Unsurprisingly, Dormé recoils in shock, crying out in protest, “But Dooku was a /Jedi/! He was Master Qui-Gon’s own Master!”

“Yes, and the key word there, I fear, is ‘was,’ /m’éadáil oileanach/.”

Dormé staggers, presses a hand against her heart as if she fears it will leap out of her chest, otherwise, clearly stunned by the implication. “Oh, Nisaba bless! The Sith – ”

“Perhaps. Perhaps not. And perhaps the Count is merely a pawn of the Sith Lord, in this. Irregardless of which it may be, the fact is that we cannot risk the worst possible scenario, out of some misplaced sense of sentimentality based on who and what that man used to be. If this is part of some more elaborate scheme – ”

“ – then we’re going to need help, to thwart it. Master Kenobi?” Dormé expectantly asks, tilting her head a little, the smoothness of her voice and manner letting Sabé know that she is truly beginning to recover from the shock of recent events.

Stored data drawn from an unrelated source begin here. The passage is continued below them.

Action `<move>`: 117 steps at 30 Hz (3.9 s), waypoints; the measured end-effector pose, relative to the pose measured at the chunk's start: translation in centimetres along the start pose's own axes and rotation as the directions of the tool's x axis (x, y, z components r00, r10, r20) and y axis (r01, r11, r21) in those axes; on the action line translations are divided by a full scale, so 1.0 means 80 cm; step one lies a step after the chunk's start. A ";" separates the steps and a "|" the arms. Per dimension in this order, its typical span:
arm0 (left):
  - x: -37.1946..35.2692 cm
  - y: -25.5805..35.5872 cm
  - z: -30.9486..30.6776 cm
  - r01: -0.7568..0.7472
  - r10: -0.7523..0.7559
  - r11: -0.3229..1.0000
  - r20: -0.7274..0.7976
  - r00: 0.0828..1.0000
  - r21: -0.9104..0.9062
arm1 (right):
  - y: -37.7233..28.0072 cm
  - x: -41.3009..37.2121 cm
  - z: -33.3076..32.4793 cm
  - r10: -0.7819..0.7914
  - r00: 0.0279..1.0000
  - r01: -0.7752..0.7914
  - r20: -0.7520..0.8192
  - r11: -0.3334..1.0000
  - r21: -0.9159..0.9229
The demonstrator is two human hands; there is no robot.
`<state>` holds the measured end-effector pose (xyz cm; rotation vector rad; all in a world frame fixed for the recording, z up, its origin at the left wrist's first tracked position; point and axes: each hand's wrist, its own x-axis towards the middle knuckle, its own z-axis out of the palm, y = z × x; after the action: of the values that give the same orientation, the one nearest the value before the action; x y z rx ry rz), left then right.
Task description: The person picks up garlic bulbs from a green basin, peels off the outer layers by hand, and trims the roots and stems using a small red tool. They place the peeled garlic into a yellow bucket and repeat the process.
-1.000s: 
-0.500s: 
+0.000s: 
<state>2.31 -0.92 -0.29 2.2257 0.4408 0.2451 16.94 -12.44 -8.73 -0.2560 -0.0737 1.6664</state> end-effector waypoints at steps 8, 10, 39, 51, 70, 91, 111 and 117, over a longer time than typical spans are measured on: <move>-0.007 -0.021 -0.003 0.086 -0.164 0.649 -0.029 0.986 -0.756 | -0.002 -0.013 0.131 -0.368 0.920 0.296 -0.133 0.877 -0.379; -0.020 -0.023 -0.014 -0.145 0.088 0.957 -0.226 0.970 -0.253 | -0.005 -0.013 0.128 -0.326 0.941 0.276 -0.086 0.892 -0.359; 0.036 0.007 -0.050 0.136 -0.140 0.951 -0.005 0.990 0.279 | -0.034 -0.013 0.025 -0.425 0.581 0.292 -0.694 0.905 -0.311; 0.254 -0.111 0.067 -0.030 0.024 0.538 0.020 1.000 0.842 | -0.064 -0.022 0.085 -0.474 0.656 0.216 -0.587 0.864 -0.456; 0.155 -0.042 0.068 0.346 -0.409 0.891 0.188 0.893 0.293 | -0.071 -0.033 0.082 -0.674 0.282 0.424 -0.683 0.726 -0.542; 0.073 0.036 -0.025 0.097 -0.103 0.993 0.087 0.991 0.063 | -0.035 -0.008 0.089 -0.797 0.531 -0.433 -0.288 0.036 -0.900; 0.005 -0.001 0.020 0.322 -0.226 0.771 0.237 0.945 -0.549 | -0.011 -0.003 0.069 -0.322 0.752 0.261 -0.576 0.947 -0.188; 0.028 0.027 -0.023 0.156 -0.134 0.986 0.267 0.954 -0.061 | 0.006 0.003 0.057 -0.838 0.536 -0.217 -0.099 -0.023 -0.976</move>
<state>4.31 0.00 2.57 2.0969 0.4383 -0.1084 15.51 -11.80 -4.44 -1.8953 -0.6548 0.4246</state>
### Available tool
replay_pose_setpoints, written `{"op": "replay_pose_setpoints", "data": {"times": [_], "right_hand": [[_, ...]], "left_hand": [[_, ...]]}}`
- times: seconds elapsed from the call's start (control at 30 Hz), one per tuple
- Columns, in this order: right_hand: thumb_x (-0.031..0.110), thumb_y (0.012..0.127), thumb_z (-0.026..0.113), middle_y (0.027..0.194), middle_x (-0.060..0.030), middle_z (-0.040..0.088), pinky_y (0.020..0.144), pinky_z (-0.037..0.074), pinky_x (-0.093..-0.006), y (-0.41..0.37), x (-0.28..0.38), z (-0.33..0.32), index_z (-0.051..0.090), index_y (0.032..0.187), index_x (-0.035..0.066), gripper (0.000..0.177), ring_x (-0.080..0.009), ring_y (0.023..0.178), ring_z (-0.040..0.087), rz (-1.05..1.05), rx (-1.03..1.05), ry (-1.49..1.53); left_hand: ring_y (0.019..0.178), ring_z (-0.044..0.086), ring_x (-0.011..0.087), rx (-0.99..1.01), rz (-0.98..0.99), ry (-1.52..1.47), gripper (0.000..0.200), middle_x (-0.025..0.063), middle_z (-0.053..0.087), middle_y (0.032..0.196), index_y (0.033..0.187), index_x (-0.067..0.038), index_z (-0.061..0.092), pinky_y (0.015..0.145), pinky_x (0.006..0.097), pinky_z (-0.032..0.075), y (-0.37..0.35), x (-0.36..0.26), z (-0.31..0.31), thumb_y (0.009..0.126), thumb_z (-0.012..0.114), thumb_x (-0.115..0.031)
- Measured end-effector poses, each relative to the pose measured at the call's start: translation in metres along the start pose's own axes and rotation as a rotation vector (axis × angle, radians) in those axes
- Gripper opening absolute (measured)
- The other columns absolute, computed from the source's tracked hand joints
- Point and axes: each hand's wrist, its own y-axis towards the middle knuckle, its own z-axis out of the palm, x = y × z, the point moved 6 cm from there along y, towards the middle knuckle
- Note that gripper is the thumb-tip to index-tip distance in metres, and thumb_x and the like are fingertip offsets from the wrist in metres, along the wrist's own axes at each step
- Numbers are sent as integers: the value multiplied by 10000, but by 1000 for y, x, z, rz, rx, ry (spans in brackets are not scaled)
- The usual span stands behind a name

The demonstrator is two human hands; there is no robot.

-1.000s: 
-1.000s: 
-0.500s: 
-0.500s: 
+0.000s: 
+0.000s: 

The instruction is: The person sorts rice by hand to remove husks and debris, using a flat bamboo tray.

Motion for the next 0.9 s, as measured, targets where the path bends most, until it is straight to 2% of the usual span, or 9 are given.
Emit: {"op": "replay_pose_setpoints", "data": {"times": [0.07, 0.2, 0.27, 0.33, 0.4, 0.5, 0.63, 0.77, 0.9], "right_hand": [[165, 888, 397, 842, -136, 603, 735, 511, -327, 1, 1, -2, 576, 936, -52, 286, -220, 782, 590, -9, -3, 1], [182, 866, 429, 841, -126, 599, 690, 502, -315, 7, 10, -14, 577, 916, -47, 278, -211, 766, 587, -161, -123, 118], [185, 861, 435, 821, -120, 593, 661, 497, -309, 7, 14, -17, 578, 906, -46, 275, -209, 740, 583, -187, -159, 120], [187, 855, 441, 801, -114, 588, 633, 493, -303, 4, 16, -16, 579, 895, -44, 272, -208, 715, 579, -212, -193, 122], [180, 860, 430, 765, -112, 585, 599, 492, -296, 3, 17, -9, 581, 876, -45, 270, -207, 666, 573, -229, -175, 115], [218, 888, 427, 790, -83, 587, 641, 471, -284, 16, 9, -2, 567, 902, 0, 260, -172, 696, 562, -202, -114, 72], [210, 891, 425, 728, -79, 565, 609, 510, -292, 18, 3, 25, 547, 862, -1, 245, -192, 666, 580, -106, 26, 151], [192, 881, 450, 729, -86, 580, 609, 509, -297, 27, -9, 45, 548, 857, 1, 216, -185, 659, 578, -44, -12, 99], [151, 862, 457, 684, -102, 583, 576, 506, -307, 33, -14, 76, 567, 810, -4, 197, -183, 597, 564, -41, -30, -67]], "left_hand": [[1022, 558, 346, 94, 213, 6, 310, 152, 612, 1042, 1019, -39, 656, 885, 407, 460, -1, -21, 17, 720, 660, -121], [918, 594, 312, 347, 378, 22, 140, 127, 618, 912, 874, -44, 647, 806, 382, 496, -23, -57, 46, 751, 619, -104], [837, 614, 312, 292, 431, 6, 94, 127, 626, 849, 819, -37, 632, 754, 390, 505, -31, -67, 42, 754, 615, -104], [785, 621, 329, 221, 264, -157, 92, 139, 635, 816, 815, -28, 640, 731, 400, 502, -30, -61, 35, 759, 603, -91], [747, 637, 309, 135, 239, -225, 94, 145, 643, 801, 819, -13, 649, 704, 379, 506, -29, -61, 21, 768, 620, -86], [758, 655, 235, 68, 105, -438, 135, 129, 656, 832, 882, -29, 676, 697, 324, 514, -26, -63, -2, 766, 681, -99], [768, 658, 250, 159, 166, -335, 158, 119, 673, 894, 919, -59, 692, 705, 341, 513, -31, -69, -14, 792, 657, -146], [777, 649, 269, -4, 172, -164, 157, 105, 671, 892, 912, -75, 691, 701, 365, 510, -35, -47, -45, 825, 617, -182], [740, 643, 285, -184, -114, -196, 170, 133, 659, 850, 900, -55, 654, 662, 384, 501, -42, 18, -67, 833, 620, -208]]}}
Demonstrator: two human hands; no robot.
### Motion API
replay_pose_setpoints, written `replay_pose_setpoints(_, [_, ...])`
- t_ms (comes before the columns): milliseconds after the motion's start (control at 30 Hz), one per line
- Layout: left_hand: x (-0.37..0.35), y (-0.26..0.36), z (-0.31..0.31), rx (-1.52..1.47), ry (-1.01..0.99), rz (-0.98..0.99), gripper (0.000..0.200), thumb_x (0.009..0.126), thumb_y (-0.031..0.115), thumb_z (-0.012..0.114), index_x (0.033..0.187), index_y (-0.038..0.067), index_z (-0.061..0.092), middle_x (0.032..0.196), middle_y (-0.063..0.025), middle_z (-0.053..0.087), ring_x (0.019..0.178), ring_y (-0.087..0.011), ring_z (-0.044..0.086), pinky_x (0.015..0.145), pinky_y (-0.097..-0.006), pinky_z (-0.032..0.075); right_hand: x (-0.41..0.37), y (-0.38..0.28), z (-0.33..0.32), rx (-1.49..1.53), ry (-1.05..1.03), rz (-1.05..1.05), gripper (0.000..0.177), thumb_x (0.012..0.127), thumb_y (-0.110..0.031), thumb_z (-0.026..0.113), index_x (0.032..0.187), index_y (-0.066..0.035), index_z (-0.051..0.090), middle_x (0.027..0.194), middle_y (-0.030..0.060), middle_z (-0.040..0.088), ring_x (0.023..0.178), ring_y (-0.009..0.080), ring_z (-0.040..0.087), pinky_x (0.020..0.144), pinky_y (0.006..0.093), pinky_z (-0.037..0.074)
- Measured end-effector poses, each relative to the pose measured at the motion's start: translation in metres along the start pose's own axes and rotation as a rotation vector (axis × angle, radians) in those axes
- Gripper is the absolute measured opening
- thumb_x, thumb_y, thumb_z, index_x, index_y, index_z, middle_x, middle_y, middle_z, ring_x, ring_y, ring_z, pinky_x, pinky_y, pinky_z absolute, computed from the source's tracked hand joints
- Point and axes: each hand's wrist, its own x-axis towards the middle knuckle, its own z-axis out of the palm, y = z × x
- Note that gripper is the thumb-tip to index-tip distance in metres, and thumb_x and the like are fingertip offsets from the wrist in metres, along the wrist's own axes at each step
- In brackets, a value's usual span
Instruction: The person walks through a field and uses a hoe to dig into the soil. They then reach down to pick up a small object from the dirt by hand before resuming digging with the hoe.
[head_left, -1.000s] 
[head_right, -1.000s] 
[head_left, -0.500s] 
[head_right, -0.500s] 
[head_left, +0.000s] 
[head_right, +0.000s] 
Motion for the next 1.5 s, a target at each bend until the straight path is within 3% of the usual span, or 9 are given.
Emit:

“Indeed. I had asked Cordé and Versé to send him a message, once on Coruscant, without letting Padmé know about it, but . . . ” Sabé lets her voice trail off helplessly, shaking her head.

Grimly, Dormé promises, “I’ll do it. They may not be back from Ansion just yet, but I can leave a message on his planetary comm line. Are your dreams back?”

Sabé cannot quite keep herself from shuddering, remembering those awful and terrifying blood-soaked dreams, so vivid that, in remembering them, she is all but overwhelmed with the thick stench of gore and ashes and death, choking on the taste of destruction. “They’ve gotten worse. Something is coming – the storm is coming – and there will be blood and ashes and unspeakable disaster, if we cannot find a path to true shelter. Obi-Wan needs to know.”

“I’ll tell him. One way or another. I’ll see to it that he knows.”

“Good girl. I’m going to start gathering up those among the students we have here who are nearest to finishing their training. If Padmé cannot be convinced to come home, where it will hopefully be safer, then we will come to her. Either way, I’m trusting you and your girls to keep Padmé safe, until a decision can be made.”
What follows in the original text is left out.